Theoretical physicist to speak about Higgs Boson particle at public event

Gabrielle Buffington, Staff Reporter

Glenn D. Starkman, a man who has substantial experience under his belt for theorizing about the stars, will shine some light on what is sometimes referred to as the “God particle”. The Jewish Alumni Network and the Case Western Reserve University Alumni Association will be sponsoring “An Evening of Learning with Glenn Starkman” on Wednesday, Feb. 12, at the Siegal Lifelong Learning Facility where he will discuss the Higgs Boson particle.

Higgs Boson was the last remaining undiscovered particle—its existence was required by the Standard Model of particle physics, which is Starkman’s field of specialty. Starkman graduated from the University of Toronto in 1984 with an Honours Bachelor’s Degree in Physics. He furthered his education at Stanford University and received his Ph.D. in 1988.
Once he was certified, he built up an illustrious research career, serving at the Institute for Advanced Study in Princeton, New Jersey, and the Canadian Institute for Theoretical Astrophysics. He became a faculty member here at CWRU in 1995.

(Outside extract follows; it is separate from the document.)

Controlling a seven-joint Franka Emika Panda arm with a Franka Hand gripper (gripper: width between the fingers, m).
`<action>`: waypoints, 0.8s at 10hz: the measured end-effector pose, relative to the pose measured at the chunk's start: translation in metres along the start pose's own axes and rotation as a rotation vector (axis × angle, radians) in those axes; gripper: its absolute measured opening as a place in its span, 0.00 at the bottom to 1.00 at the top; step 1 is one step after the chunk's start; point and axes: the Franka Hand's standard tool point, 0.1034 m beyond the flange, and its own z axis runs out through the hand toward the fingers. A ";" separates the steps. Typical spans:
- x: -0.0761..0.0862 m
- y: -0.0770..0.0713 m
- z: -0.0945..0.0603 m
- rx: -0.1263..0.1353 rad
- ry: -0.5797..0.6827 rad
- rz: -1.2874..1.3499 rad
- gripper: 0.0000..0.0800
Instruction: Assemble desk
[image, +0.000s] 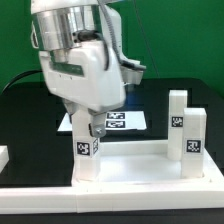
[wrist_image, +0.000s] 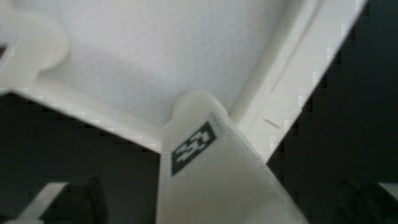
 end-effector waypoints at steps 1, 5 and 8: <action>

Since then, he has focused on using his research of the evidence remaining from past particles to predict future life. He has studied the interaction of planets and how they’ve shaped the universe. He has analyzed miniature black holes in particle accelerators to figure out how other systems and galaxies function. He is even extending and testing Einstein’s General Theory of Relativity.

All of his hard work, along with his commitment to teaching graduate students how to think of stimulating ideas for themselves, has led to Starkman being bestowed with numerous accolades. He was deemed a Guggenheim Fellow in 2003, and a founding board member of the Reinvention Center that focuses on undergraduate education at research universities. In 2012, he received the John S. Diekhoff Award in Graduate Mentoring—an honor which recognizes full-time faculty members for excellence in graduate student teaching and mentoring.

“He appears unafraid to push forward and do what is necessary to achieve success. He is undeterred by hurdles or mistakes and appears to see every challenge as an opportunity,” wrote one of his nominators.

Glenn Starkman currently serves as professor of physics and astronomy, director of the Center for Education and Research in Cosmology and Astrophysics, and director of the Institute for the Sciences of Origins at CWRU. “An Evening” with him will be from 7 to 9 p.m. at 26500 Shaker Boulevard in Beachwood, Ohio.